Even before the former president’s 11th-hour endorsement, most polling showed Mr. Brown already comfortably ahead of Dr. Gunter and Mr. Marchant, with one exception: A May 30 survey of 802 likely voters by Kaplan Strategies showed Dr. Gunter with a 1-percentage-point lead. Dr. Gunter’s campaign paid for the poll.
Former President Trump’s decision to back Mr. Brown met with opposition from some in the MAGA movement.
“I believe [Jeff Gunter] is the true America First candidate in this race,” activist Laura Loomer wrote on X, formerly Twitter.
Dr. Gunter, a dermatologist who served as the U.S. ambassador to Iceland during the Trump administration, has been active in GOP campaigns across the country as a donor, but never a candidate.

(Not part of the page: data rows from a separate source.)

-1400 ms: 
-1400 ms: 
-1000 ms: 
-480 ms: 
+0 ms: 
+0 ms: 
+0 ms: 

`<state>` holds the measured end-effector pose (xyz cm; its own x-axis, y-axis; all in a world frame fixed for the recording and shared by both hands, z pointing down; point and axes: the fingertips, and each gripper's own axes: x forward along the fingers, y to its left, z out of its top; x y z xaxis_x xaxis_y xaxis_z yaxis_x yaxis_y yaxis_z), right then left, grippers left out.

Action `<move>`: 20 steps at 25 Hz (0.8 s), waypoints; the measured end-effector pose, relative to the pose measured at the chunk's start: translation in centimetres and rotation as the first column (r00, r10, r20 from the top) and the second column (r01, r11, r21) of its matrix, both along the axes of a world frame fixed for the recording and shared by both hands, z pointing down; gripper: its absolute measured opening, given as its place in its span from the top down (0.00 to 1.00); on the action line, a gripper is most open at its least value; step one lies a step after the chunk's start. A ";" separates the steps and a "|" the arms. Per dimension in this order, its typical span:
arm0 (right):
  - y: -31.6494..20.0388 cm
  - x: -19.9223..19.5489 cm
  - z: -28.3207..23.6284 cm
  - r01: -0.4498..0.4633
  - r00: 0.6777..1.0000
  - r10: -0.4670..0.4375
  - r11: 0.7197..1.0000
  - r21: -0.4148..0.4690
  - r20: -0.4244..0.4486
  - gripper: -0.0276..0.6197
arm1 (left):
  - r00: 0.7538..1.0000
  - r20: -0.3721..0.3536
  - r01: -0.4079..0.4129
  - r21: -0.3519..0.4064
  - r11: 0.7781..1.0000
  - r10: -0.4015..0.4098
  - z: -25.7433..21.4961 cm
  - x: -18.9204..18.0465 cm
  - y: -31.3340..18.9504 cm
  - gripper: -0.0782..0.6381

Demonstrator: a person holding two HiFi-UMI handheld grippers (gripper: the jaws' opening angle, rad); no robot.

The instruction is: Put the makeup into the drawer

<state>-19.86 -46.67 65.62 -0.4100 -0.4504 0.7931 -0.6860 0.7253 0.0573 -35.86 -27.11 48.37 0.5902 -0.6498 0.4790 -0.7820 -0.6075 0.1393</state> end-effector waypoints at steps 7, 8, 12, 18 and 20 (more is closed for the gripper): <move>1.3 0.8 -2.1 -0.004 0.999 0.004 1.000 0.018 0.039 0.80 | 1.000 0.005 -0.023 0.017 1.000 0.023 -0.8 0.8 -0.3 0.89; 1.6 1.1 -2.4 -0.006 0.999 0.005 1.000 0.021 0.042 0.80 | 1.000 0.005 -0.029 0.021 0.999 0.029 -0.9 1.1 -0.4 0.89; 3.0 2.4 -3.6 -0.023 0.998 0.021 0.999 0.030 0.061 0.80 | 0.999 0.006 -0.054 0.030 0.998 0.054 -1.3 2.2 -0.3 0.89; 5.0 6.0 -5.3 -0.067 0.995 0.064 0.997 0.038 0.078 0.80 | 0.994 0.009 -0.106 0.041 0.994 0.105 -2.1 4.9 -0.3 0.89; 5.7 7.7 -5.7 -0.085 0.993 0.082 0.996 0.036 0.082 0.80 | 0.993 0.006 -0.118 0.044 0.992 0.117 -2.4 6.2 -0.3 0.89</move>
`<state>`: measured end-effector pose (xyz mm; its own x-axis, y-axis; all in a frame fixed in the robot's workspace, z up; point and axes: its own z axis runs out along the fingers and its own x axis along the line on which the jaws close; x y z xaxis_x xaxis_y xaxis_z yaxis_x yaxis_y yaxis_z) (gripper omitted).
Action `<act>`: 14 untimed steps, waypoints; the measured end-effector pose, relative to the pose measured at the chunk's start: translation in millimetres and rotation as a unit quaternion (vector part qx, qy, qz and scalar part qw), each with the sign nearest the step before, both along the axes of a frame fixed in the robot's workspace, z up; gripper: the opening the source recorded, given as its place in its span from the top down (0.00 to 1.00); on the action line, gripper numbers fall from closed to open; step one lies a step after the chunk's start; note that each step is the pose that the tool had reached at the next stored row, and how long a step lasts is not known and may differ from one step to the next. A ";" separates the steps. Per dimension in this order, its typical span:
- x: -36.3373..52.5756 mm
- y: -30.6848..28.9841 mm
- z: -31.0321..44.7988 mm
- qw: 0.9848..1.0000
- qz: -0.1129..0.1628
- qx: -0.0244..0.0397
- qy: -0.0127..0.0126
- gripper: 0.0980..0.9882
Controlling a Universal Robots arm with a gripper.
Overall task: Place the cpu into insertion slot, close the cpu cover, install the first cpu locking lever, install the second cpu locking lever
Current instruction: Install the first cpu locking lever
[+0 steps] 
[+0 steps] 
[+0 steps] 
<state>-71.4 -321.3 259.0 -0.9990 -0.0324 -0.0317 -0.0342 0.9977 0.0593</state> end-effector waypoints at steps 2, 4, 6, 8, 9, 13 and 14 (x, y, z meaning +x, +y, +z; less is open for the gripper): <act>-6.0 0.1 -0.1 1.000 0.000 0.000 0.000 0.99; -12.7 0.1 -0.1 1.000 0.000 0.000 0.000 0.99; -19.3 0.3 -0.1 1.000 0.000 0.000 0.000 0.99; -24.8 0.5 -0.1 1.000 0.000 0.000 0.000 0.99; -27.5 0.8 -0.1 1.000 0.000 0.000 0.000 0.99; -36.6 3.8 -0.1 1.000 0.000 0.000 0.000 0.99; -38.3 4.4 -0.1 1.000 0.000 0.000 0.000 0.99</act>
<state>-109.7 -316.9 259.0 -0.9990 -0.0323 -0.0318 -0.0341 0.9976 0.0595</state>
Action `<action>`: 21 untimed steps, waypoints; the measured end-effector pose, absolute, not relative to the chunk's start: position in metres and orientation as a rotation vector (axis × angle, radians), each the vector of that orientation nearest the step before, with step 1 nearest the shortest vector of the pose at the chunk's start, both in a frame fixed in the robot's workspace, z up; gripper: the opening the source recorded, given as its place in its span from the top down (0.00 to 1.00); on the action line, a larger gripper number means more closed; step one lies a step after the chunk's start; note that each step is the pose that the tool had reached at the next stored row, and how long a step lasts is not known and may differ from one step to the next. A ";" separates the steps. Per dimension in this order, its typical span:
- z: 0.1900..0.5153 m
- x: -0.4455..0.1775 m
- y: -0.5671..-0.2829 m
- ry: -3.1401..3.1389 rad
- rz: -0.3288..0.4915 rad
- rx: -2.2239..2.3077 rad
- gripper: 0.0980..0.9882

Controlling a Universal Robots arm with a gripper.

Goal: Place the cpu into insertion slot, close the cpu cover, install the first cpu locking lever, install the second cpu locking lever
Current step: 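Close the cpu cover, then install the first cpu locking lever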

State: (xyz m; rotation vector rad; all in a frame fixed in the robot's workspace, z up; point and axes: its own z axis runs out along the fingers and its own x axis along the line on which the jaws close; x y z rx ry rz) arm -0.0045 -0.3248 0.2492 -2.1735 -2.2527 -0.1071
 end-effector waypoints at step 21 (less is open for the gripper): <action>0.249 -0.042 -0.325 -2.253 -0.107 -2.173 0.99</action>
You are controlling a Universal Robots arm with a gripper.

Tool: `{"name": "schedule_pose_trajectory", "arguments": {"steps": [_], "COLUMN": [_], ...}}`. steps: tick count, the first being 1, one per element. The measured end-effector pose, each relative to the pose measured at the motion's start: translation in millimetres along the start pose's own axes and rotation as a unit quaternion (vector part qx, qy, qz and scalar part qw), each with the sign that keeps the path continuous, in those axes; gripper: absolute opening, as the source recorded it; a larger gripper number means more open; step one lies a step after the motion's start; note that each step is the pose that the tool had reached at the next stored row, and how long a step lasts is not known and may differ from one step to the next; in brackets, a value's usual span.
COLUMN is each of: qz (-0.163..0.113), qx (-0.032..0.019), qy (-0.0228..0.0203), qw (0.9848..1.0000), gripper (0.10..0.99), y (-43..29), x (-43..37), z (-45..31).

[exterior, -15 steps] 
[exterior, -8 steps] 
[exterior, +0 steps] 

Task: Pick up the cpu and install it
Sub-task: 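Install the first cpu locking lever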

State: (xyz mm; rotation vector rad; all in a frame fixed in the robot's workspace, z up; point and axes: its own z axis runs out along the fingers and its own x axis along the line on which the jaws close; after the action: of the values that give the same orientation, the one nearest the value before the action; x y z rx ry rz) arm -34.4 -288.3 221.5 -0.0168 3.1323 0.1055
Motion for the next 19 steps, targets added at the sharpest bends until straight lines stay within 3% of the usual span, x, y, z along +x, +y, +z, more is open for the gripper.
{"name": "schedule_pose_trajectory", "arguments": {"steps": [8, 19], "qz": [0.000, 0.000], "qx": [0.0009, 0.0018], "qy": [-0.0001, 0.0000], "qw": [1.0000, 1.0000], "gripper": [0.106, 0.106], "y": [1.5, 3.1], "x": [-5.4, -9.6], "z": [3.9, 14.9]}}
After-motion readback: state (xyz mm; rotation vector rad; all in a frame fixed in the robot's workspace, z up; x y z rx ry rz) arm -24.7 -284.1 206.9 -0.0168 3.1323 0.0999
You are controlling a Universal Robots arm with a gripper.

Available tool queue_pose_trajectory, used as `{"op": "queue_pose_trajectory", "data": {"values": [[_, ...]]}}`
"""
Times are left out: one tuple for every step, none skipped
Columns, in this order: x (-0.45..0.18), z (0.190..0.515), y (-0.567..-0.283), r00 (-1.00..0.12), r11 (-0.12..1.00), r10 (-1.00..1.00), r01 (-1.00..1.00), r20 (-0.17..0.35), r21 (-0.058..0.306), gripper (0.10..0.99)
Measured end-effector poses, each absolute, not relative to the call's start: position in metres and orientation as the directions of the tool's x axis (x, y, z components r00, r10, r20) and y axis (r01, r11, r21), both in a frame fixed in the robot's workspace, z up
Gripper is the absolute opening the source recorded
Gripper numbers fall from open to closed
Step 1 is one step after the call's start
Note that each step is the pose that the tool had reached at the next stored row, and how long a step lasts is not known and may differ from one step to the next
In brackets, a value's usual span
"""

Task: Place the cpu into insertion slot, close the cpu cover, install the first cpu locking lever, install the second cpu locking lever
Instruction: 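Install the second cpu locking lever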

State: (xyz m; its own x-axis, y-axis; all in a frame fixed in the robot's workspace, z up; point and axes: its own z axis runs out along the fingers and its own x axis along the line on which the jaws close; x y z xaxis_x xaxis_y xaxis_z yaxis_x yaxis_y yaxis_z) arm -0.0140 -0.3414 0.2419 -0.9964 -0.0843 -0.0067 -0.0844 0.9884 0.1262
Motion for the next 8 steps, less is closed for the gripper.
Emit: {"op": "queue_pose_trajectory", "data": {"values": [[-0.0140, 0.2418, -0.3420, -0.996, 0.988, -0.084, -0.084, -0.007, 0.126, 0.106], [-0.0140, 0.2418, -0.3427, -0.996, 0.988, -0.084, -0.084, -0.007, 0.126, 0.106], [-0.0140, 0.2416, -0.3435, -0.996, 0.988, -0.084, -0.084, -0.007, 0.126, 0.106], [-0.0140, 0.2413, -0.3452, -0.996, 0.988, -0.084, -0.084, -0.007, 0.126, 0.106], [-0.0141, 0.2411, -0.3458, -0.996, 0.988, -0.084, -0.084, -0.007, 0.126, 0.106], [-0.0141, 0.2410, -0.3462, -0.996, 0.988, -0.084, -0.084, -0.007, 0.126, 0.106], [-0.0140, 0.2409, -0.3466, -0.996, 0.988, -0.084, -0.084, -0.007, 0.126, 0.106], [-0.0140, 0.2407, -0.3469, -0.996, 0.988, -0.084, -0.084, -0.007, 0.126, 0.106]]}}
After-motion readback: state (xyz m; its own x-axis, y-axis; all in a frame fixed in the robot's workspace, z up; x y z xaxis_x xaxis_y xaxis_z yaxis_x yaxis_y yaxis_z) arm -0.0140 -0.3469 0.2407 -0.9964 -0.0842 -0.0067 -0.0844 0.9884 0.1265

Much of the $3.3 million his campaign reported to the Federal Elections Commission (FEC) in its May 22 filing is self-funded.
Mr. Brown’s May 22 FEC filing showed his campaign had raised more than $9 million.
Yet even that fundraising is dwarfed by what Ms. Rosen, who easily swept past nominal challengers in her June 11 primary, has in her war chest as a first-time incumbent. Her race was the first called by the AP at 11:08 p.m. PST with 92.5 percent of the votes that had been counted with 69 percent of precincts reporting.
According to her May 22 FEC filing, Ms. Rosen has raised more than $26 million and has more than $10.2 million in cash on hand.